Directions for this task » When you reproduce these records, keep every word exactly and drop the images.

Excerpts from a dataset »
◇ ◇ ◇ ◇ ◇

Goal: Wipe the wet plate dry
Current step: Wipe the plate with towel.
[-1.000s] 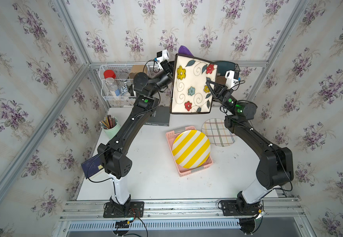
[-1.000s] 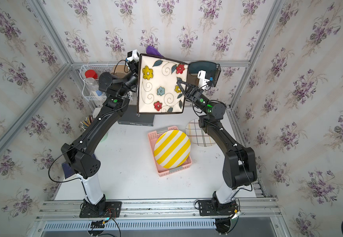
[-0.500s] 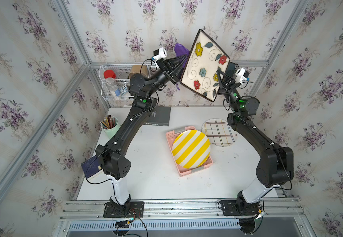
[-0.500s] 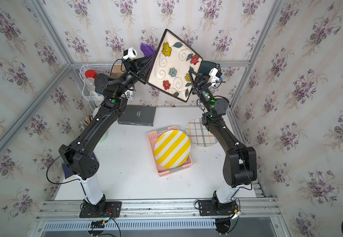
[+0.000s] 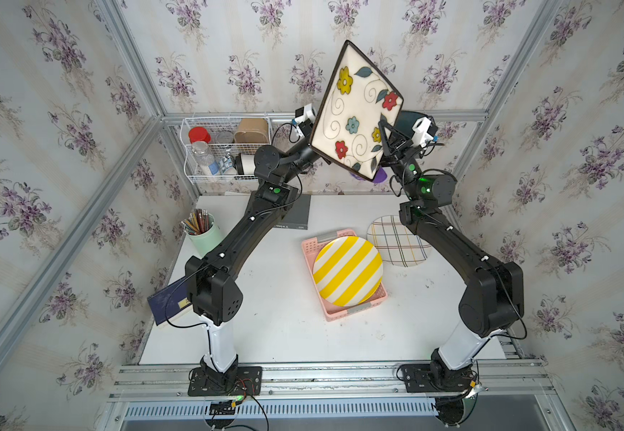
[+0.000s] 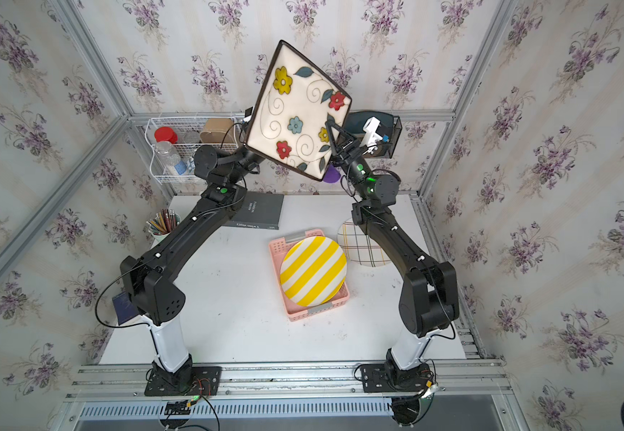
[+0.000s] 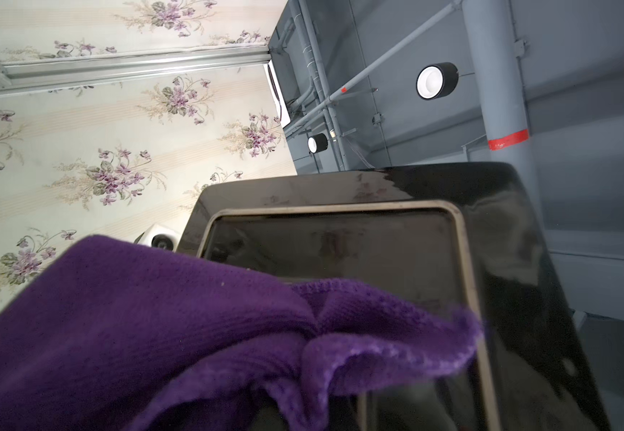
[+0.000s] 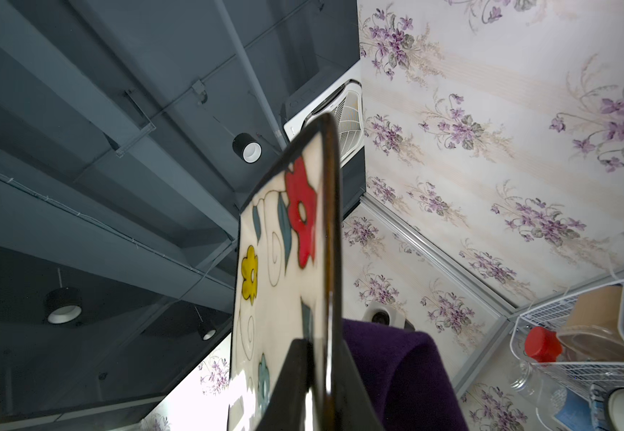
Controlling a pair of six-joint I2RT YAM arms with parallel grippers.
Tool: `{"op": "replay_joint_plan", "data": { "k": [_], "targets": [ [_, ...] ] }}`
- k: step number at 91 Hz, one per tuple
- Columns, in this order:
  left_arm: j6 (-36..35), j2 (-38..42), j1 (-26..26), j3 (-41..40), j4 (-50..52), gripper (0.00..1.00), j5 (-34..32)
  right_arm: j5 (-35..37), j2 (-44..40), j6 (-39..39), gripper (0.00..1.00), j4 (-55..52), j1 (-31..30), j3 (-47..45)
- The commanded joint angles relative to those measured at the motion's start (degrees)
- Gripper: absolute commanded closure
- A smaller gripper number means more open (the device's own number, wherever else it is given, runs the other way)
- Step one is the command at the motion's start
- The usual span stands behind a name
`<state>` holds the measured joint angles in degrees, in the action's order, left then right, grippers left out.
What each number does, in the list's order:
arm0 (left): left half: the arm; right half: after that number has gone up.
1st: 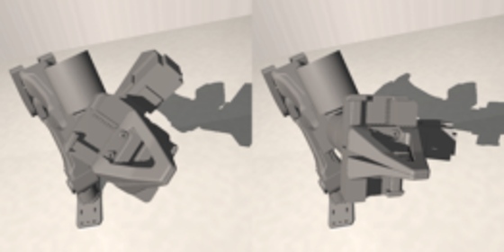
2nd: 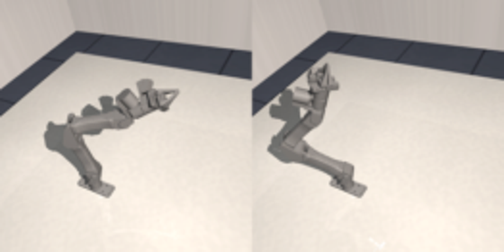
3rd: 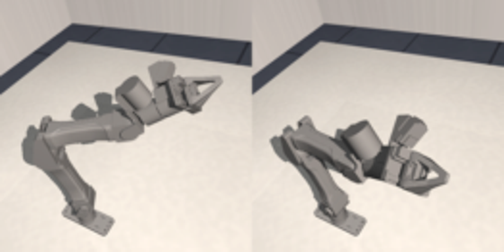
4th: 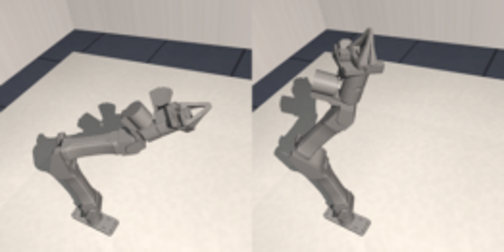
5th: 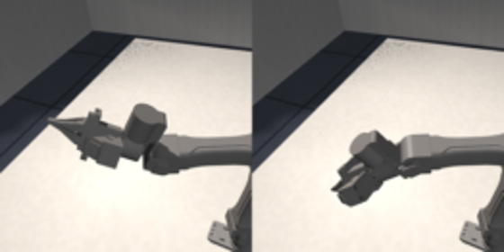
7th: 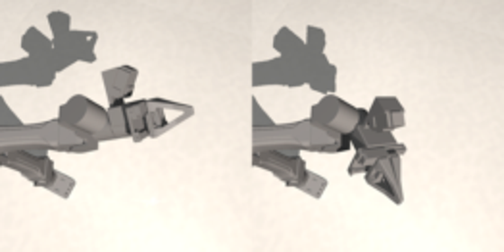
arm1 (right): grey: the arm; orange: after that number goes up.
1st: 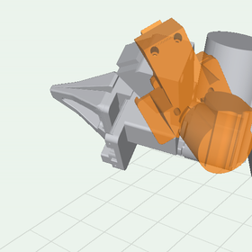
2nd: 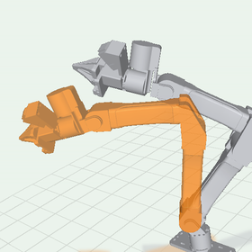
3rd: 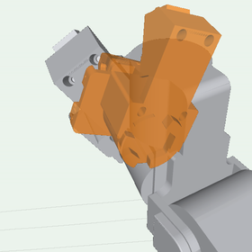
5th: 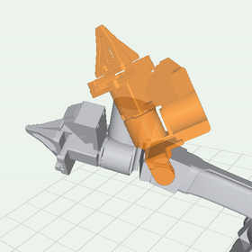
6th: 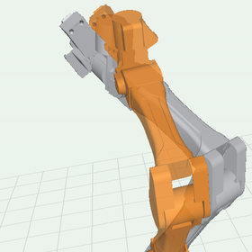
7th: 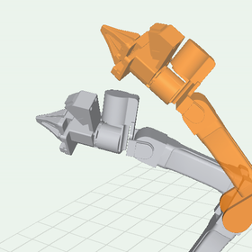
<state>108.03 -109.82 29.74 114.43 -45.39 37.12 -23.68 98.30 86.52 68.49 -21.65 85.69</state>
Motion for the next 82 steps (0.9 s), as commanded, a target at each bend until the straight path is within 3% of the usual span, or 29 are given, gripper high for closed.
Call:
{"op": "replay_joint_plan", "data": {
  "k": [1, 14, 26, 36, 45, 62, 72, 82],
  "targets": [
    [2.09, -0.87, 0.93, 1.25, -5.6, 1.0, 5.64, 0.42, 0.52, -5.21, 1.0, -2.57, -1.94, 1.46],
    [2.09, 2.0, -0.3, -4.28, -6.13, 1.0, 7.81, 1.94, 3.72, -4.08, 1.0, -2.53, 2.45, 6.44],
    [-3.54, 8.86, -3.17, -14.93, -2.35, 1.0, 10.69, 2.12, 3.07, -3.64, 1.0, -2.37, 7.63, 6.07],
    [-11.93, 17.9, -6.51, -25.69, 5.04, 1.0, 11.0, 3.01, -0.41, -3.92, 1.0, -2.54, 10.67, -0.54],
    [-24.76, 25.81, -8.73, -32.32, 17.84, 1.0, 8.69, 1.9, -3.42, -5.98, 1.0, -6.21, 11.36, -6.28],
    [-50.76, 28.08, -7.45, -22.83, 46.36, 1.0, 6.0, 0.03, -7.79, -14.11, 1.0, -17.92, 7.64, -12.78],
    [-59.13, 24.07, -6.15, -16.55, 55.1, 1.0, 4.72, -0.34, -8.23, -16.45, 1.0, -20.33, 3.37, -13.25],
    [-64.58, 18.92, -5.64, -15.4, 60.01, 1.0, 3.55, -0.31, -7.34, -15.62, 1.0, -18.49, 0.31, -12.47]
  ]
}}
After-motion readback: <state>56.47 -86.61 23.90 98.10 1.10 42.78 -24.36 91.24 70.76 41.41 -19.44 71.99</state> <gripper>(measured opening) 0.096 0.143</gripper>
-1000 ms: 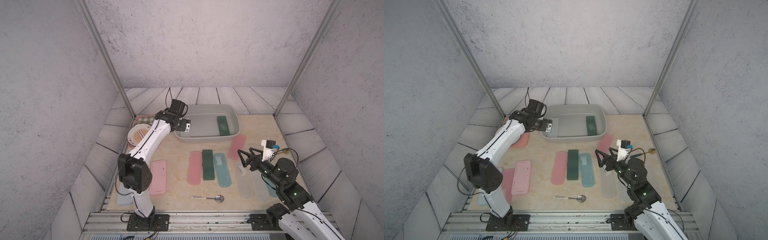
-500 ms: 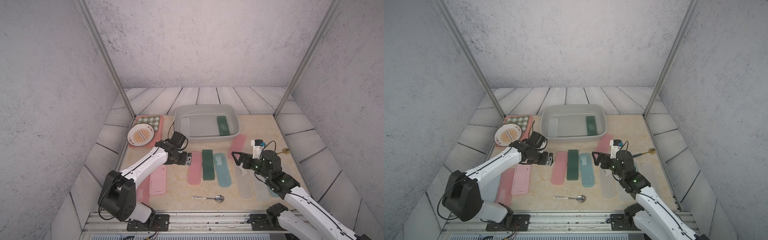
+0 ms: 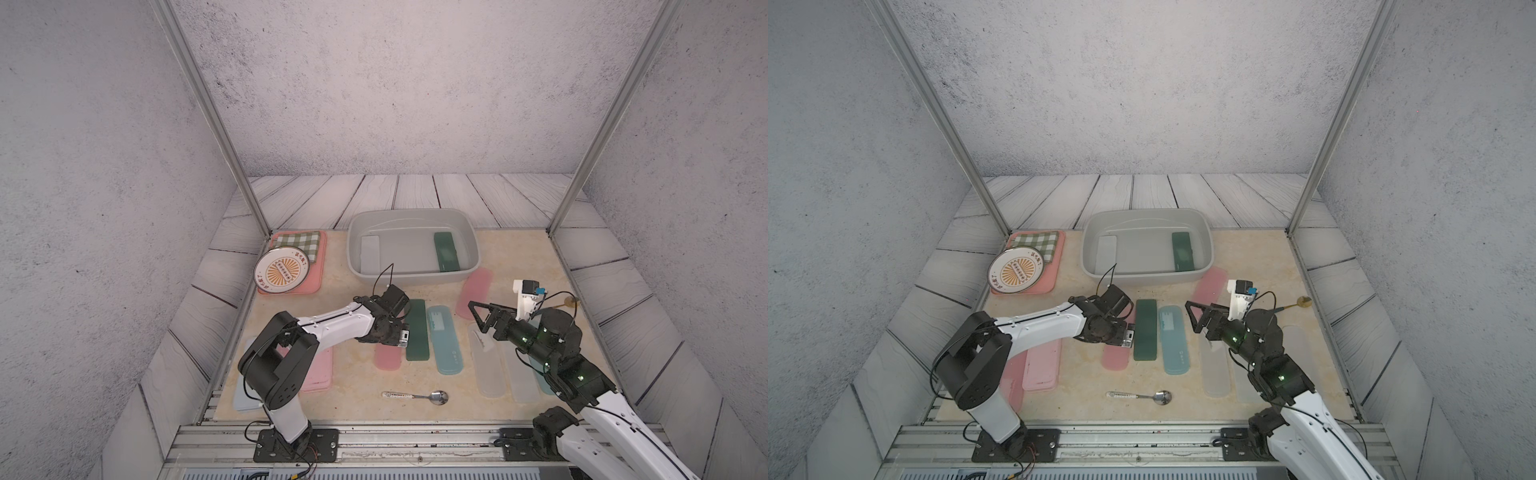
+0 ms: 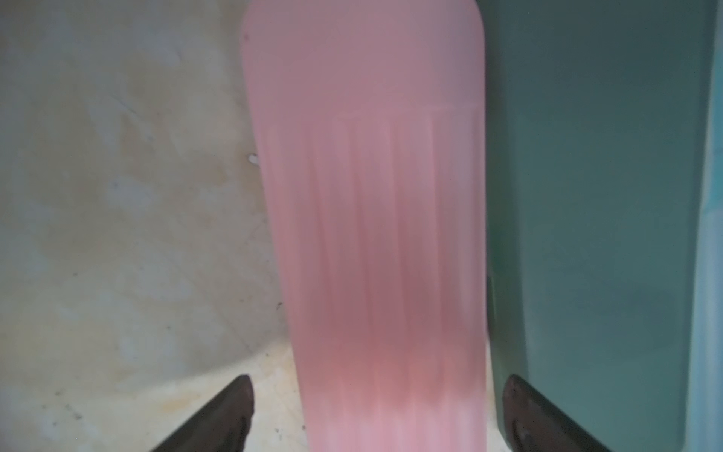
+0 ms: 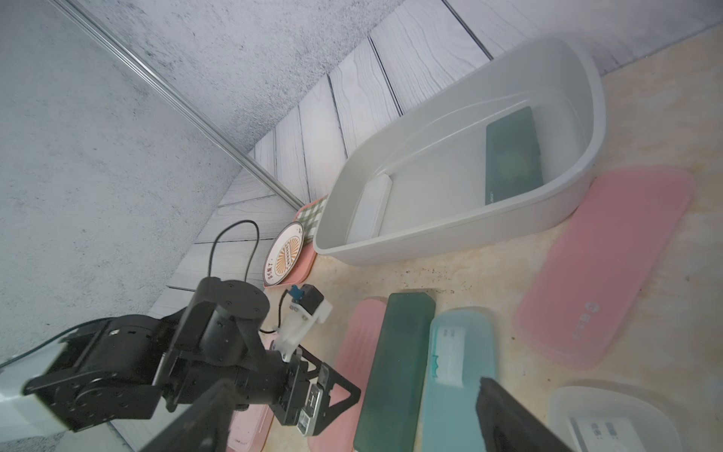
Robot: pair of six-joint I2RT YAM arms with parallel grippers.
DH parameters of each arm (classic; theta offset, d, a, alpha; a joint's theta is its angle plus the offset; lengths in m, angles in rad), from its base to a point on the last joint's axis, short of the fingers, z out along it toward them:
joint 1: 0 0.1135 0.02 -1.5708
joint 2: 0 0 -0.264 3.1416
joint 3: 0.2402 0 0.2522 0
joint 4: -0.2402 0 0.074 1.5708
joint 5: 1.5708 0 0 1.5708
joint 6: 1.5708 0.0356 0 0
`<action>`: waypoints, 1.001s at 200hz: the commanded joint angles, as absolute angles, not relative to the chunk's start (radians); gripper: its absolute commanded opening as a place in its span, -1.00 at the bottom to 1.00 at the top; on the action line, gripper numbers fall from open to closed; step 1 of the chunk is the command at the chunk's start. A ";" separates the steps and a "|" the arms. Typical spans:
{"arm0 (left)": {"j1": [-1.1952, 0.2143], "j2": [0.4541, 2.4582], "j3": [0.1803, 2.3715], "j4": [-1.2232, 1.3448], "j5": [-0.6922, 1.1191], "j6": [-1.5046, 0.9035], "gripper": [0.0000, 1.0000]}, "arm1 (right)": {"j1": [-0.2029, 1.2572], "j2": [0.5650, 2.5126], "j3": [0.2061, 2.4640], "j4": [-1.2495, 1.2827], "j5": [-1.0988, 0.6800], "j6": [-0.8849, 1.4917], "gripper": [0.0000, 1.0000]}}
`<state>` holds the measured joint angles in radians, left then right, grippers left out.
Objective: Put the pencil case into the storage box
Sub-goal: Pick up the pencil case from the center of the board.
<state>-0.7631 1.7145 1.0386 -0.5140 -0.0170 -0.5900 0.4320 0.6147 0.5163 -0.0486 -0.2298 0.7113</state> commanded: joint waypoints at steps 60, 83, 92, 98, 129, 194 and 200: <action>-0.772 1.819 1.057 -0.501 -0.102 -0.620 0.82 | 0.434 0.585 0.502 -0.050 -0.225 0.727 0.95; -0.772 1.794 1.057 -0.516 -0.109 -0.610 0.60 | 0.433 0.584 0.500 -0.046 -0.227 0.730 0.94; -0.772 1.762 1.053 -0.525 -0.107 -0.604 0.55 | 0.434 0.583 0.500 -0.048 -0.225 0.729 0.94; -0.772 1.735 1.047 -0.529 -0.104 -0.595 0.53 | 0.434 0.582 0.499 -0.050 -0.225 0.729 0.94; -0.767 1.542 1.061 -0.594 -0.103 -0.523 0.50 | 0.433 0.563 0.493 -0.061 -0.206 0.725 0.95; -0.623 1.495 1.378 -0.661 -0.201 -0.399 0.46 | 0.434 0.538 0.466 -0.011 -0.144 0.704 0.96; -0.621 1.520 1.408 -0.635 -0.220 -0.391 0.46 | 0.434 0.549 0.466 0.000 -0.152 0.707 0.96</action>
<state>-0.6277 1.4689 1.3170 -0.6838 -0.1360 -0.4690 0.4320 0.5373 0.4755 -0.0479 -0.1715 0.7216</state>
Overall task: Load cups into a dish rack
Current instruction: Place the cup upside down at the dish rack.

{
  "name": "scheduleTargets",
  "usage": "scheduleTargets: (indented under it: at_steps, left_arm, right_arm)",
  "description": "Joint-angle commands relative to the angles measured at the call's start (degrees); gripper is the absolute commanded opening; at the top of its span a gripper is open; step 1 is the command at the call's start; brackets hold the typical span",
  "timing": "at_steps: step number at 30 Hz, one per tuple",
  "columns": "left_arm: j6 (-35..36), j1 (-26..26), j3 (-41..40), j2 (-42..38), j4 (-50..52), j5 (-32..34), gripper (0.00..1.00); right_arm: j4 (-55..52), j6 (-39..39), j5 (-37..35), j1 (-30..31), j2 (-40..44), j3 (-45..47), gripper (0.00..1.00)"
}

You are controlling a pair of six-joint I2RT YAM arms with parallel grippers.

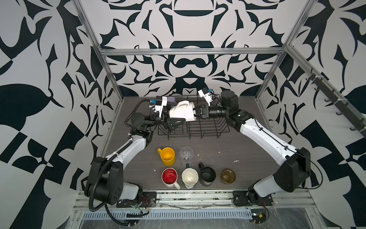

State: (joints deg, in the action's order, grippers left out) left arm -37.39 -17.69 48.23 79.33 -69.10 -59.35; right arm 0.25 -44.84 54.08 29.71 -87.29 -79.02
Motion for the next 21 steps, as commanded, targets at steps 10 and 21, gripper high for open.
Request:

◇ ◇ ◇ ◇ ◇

Written solution »
Goal: Wipe the wet plate dry
Current step: Wipe the plate with towel.
[-1.000s] 
[-1.000s] 
[-0.500s] 
[-0.500s] 
[+0.000s] 
[+0.000s] 
[+0.000s] 
[+0.000s] 
Controlling a pair of six-joint I2RT YAM arms with parallel grippers.
Tool: `{"op": "replay_joint_plan", "data": { "k": [_], "targets": [ [_, ...] ] }}`
- k: step number at 91 Hz, one per tuple
- Columns, in this order:
  left_arm: j6 (-36..35), j2 (-38..42), j1 (-26..26), j3 (-41..40), j4 (-50..52), gripper (0.00..1.00), j5 (-34..32)
  right_arm: j5 (-35..37), j2 (-44..40), j6 (-39..39), gripper (0.00..1.00), j4 (-55..52), j1 (-31..30), j3 (-47..45)
- The commanded joint angles relative to those measured at the motion's start (degrees)
- Gripper: absolute commanded closure
- A smaller gripper number means more open (the device's own number, wherever else it is given, runs the other way)
- Step one is the command at the motion's start
- The usual span stands behind a name
`<state>` holds the measured joint angles in degrees, in the action's order, left then right, grippers left out.
What each number does, in the list's order:
arm0 (left): left half: the arm; right half: after that number has gone up.
1st: 
2nd: 
3rd: 
4th: 
5th: 
7th: 
arm1 (right): grey: the arm; orange: after that number goes up.
1st: 
2nd: 
3rd: 
5th: 
6th: 
7th: 
<state>108.03 -109.82 29.74 114.43 -45.39 37.12 -23.68 98.30 86.52 68.49 -21.65 85.69</state>
Motion for the next 82 steps (0.9 s), as commanded, a target at each bend until the straight path is within 3% of the usual span, or 29 are given, gripper high for closed.
Call:
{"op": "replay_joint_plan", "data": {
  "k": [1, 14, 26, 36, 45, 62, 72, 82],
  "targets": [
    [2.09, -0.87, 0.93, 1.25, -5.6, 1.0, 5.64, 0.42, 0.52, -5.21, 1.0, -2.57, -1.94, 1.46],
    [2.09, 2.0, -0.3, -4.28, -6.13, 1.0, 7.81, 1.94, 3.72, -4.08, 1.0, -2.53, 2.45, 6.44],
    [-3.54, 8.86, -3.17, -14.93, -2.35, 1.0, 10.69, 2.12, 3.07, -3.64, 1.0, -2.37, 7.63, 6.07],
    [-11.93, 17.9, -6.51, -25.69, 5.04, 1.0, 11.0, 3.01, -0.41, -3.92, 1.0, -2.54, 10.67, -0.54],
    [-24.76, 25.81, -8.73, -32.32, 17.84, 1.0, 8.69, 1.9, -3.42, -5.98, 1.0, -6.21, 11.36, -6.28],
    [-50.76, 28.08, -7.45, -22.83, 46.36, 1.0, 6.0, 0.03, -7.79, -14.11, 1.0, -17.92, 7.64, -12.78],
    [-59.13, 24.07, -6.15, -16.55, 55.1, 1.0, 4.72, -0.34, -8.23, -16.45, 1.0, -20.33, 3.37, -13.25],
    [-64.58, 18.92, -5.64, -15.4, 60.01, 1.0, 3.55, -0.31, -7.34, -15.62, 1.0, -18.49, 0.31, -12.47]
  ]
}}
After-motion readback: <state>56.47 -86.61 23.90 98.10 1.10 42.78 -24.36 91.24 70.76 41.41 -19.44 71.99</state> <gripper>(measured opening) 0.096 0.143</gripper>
-1000 ms: 
-500 ms: 
+0 ms: 
+0 ms: 
+0 ms: 
Robot: pair of six-joint I2RT YAM arms with parallel grippers.
DH parameters of each arm (classic; theta offset, d, a, alpha; a joint's theta is its angle plus the offset; lengths in m, angles in rad), from its base to a point on the last joint's axis, short of the fingers, z out along it toward them:
joint 1: 0 0.1135 0.02 -1.5708
joint 2: 0 0 -0.264 3.1416
joint 3: 0.2402 0 0.2522 0
joint 4: -0.2402 0 0.074 1.5708
joint 5: 1.5708 0 0 1.5708
joint 6: 1.5708 0.0356 0 0
`<action>`: waypoints, 1.001s at 200hz: the commanded joint angles, as absolute angles, not relative to the chunk's start (radians); gripper: its absolute commanded opening as a place in its span, -1.00 at the bottom to 1.00 at the top; on the action line, gripper numbers fall from open to closed; step 1 of the chunk is the command at the chunk's start. A ";" separates the steps and a "|" the arms. Typical spans:
{"arm0 (left)": {"j1": [-1.1952, 0.2143], "j2": [0.4541, 2.4582], "j3": [0.1803, 2.3715], "j4": [-1.2232, 1.3448], "j5": [-0.6922, 1.1191], "j6": [-1.5046, 0.9035], "gripper": [0.0000, 1.0000]}, "arm1 (right)": {"j1": [-0.2029, 1.2572], "j2": [0.5650, 2.5126], "j3": [0.2061, 2.4640], "j4": [-1.2495, 1.2827], "j5": [-1.0988, 0.6800], "j6": [-0.8849, 1.4917], "gripper": [0.0000, 1.0000]}}
`<state>` holds the measured joint angles in radians, left then right, grippers left out.
Objective: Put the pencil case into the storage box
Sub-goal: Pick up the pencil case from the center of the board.
<state>-0.7631 1.7145 1.0386 -0.5140 -0.0170 -0.5900 0.4320 0.6147 0.5163 -0.0486 -0.2298 0.7113</state> commanded: joint waypoints at steps 60, 83, 92, 98, 129, 194 and 200: <action>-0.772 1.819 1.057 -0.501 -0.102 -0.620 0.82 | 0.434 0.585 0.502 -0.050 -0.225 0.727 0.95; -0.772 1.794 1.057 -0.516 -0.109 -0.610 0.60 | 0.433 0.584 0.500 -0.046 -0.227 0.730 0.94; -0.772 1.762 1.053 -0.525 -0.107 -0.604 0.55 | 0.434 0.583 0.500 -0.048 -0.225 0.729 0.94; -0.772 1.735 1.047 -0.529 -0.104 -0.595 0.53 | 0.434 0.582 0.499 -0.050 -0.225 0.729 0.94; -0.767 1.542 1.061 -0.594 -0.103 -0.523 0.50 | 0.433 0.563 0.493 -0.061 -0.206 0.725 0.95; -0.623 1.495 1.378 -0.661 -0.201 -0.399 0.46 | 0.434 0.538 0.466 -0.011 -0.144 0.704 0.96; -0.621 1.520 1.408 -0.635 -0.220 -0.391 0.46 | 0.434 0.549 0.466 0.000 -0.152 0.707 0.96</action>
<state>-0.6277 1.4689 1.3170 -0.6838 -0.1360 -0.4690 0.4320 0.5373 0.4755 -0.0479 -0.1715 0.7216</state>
Overall task: Load cups into a dish rack
Current instruction: Place the cup upside down at the dish rack.

{
  "name": "scheduleTargets",
  "usage": "scheduleTargets: (indented under it: at_steps, left_arm, right_arm)",
  "description": "Joint-angle commands relative to the angles measured at the call's start (degrees); gripper is the absolute commanded opening; at the top of its span a gripper is open; step 1 is the command at the call's start; brackets hold the typical span",
  "timing": "at_steps: step number at 30 Hz, one per tuple",
  "columns": "left_arm: j6 (-35..36), j1 (-26..26), j3 (-41..40), j2 (-42..38), j4 (-50..52), j5 (-32..34), gripper (0.00..1.00); right_arm: j4 (-55..52), j6 (-39..39), j5 (-37..35), j1 (-30..31), j2 (-40..44), j3 (-45..47), gripper (0.00..1.00)"
}

You are controlling a pair of six-joint I2RT YAM arms with parallel grippers.


State: (joints deg, in the action's order, grippers left out) left arm -37.39 -17.69 48.23 79.33 -69.10 -59.35; right arm 0.25 -44.84 54.08 29.71 -87.29 -79.02
Motion for the next 21 steps, as commanded, targets at steps 10 and 21, gripper high for open.
Request:

There is no more to the answer.